Brief: Transcribe word for word the lines below from the line with "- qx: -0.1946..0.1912" through the line with "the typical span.", ends included.

══ Records for processing ══

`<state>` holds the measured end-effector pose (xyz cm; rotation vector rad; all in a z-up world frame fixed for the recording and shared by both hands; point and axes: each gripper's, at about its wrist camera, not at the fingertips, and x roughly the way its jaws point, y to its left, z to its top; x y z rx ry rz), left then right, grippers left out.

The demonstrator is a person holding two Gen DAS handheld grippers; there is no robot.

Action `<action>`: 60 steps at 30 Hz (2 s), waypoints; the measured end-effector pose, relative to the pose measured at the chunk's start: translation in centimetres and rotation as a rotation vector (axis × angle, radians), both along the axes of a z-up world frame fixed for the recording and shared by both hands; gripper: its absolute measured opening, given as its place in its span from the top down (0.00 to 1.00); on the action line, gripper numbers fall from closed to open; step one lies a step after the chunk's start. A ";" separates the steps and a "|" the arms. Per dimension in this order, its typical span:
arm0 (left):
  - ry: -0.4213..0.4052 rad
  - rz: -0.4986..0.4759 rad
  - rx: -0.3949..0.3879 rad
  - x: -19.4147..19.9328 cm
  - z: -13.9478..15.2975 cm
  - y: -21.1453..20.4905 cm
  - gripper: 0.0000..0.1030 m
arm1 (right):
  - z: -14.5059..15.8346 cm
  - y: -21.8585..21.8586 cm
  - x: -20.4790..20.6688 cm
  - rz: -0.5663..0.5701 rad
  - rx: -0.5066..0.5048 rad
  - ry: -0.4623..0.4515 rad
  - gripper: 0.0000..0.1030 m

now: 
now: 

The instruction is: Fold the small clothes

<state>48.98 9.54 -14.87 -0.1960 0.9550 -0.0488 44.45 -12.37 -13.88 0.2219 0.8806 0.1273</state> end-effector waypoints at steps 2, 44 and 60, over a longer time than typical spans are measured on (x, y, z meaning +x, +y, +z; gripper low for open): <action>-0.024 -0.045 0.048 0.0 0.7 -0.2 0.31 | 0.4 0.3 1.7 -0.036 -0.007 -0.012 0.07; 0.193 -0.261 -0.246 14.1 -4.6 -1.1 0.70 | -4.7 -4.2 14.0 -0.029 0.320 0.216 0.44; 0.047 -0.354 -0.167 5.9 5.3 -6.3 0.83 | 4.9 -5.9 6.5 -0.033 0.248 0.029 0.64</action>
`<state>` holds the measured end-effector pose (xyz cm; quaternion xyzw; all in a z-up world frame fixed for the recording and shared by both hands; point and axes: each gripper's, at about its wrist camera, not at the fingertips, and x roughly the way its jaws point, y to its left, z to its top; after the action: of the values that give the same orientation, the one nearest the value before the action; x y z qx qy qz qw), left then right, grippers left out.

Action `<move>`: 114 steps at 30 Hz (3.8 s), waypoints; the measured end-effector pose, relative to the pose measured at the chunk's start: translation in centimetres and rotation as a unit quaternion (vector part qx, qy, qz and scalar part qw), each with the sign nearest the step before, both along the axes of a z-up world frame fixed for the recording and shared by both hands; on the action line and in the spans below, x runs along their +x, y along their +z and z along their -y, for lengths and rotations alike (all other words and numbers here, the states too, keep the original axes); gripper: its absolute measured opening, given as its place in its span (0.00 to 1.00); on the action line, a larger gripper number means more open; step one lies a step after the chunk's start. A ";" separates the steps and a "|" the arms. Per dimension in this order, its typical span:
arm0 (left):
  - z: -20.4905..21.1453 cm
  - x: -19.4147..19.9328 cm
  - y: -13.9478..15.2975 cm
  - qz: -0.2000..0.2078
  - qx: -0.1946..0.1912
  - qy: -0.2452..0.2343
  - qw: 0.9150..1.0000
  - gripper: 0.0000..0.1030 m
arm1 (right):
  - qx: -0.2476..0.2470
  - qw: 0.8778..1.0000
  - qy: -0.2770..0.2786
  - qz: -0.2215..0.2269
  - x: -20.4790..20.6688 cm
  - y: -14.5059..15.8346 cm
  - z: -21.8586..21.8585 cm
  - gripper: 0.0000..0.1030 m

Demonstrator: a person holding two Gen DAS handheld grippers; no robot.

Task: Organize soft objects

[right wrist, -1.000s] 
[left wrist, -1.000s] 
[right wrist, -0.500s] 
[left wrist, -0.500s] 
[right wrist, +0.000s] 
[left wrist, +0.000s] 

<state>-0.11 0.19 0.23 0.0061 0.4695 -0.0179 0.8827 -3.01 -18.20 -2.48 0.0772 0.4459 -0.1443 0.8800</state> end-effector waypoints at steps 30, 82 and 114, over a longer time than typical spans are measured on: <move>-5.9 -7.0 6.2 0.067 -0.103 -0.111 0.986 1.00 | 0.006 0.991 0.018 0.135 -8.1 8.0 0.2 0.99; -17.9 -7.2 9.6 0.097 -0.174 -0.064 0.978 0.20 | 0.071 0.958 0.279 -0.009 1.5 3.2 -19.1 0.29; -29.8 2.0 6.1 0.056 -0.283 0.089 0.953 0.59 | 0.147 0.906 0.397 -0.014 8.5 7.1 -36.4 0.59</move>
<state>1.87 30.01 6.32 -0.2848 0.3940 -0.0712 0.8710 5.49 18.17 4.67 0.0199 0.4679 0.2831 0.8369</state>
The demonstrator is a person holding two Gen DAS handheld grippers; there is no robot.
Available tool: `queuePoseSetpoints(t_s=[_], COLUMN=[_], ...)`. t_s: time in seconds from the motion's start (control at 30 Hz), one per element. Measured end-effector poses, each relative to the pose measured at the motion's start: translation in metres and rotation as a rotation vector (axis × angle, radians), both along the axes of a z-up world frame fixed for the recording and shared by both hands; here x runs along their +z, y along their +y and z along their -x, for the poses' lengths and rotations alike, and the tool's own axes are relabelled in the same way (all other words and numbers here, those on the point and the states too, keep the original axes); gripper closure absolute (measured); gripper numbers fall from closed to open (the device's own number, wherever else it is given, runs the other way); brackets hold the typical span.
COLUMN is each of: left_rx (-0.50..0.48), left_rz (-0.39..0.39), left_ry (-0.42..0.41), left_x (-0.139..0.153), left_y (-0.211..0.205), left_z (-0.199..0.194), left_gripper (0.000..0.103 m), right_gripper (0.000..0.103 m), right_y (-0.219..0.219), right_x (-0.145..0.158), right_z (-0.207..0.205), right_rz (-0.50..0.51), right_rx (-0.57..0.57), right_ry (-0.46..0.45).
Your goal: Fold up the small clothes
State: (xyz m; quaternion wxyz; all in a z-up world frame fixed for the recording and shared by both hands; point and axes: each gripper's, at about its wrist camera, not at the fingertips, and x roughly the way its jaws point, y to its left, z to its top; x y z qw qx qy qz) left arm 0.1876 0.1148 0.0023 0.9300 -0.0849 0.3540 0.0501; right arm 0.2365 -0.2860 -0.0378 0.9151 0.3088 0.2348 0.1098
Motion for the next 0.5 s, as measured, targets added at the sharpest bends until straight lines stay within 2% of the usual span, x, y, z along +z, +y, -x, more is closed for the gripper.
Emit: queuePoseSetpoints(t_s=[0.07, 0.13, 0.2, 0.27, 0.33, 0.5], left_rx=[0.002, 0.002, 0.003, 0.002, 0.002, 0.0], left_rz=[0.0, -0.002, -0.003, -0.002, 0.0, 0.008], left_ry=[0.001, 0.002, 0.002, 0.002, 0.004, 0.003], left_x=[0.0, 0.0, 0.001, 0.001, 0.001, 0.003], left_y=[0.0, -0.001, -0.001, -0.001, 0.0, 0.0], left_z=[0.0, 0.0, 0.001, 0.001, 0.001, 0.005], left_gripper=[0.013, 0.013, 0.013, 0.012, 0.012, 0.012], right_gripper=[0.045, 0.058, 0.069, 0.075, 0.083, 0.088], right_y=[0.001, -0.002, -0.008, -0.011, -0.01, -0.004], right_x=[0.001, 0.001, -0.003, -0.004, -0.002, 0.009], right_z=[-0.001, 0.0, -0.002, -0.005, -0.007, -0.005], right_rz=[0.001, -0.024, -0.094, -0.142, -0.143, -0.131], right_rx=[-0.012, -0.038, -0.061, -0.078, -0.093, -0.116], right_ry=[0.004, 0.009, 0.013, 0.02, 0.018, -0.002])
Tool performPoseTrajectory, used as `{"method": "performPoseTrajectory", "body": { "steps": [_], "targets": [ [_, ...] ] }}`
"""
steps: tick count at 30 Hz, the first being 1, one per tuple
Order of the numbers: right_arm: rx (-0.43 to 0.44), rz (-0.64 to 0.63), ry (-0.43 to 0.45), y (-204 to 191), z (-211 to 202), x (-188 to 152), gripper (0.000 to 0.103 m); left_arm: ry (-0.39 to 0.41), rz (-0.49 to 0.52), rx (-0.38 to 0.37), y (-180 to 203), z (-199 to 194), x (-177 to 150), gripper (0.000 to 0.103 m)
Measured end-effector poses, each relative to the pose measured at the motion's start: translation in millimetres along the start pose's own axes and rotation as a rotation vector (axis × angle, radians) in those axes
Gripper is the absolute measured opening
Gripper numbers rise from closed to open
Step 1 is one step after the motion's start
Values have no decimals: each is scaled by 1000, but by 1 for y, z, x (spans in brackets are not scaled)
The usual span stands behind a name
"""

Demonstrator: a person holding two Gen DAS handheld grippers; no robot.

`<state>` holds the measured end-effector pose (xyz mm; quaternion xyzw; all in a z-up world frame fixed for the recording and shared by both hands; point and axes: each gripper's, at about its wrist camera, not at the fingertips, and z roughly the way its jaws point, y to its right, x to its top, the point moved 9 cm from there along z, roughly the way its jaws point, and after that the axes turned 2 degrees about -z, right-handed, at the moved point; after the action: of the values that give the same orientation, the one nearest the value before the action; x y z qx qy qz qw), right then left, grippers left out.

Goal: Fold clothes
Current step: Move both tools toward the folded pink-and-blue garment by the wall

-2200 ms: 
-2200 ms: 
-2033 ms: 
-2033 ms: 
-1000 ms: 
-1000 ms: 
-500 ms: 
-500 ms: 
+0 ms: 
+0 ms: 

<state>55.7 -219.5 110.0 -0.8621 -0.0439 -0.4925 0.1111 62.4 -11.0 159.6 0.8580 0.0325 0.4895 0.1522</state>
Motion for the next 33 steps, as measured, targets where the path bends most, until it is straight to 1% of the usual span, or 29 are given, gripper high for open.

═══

Exercise answer:
  - qx: -0.1946..0.1912
  - qy: -0.2452..0.2343
  - qw: 0.9150..1.0000
  - gripper: 0.0000..0.1030 m
arm1 (right):
  - qx: -0.2476..0.2470
  - qw: 0.8778..1.0000
  - qy: -0.2770..0.2786
  - qz: -0.2215..0.2269
  - x: -20.4790..20.6688 cm
  - y: -14.5059..15.8346 cm
  - z: -21.8586..21.8585 cm
  - gripper: 0.0000..0.1030 m

Demonstrator: a person holding two Gen DAS handheld grippers; no robot.

Task: Organize soft objects

[right wrist, -1.000s] 
[left wrist, -1.000s] 
[right wrist, -0.500s] 
[left wrist, -0.500s] 
[right wrist, +0.000s] 
[left wrist, +0.000s] 

<state>-0.11 0.19 0.23 0.0061 0.4695 -0.0179 0.8827 -3.01 -18.20 -2.48 0.0772 0.4459 -0.1443 0.8800</state> end-effector waypoints at steps 30, 82 and 114, over a longer time than typical spans are measured on: <move>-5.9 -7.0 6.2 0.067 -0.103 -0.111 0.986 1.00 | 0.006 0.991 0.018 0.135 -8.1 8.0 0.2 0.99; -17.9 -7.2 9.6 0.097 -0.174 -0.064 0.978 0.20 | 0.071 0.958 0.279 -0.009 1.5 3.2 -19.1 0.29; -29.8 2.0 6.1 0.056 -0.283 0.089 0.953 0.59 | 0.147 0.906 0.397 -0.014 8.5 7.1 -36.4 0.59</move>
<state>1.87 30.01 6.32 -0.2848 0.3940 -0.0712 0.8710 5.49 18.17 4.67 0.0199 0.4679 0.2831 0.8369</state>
The demonstrator is a person holding two Gen DAS handheld grippers; there is no robot.
Available tool: `queuePoseSetpoints(t_s=[_], COLUMN=[_], ...)`. t_s: time in seconds from the motion's start (control at 30 Hz), one per element. Measured end-effector poses, each relative to the pose measured at the motion's start: translation in metres and rotation as a rotation vector (axis × angle, radians), both along the axes of a z-up world frame fixed for the recording and shared by both hands; here x runs along their +z, y along their +y and z along their -x, for the poses' lengths and rotations alike, and the tool's own axes are relabelled in the same way (all other words and numbers here, those on the point and the states too, keep the original axes); gripper closure absolute (measured); gripper numbers fall from closed to open (the device's own number, wherever else it is given, runs the other way); brackets hold the typical span.

The exercise is finished and nothing remains.